What this task involves: Work out the number of lines that hold "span" in the listing, and give that number with no other text.

[[ Data block, beginning ]]

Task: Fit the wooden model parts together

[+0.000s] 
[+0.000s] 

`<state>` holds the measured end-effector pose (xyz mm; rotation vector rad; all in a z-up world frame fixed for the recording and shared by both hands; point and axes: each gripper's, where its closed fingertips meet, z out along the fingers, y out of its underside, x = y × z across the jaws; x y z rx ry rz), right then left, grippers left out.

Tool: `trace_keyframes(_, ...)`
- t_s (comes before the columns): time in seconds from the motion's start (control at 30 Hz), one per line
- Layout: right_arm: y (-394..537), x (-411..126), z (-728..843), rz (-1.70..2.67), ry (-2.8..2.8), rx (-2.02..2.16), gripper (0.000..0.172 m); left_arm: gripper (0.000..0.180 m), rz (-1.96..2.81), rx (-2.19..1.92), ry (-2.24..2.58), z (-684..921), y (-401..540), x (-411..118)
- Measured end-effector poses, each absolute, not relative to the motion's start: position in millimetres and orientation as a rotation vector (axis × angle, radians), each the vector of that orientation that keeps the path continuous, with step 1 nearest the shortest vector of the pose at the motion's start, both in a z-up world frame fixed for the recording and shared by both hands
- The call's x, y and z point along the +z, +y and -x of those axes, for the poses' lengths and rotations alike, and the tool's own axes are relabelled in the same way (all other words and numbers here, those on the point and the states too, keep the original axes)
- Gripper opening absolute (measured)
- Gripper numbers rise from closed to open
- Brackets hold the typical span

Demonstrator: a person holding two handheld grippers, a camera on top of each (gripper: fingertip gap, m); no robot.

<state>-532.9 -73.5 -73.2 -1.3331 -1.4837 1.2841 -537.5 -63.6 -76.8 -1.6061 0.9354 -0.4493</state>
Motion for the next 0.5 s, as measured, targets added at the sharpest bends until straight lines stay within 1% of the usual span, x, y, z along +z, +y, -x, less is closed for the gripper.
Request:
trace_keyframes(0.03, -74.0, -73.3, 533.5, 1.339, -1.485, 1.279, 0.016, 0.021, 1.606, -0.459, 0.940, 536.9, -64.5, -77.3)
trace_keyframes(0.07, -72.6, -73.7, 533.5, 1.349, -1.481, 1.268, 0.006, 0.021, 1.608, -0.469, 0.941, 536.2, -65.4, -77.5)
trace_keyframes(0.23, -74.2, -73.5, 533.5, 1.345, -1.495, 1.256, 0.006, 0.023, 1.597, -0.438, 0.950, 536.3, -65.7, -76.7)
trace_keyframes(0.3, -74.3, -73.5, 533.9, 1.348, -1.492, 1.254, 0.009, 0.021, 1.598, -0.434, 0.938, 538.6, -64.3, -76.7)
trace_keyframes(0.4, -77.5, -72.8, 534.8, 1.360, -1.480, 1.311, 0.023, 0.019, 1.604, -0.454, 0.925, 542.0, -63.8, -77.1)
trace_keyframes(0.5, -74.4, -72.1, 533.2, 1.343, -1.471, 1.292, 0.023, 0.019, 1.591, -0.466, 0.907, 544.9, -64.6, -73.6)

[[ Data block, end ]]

Exercise solution: 2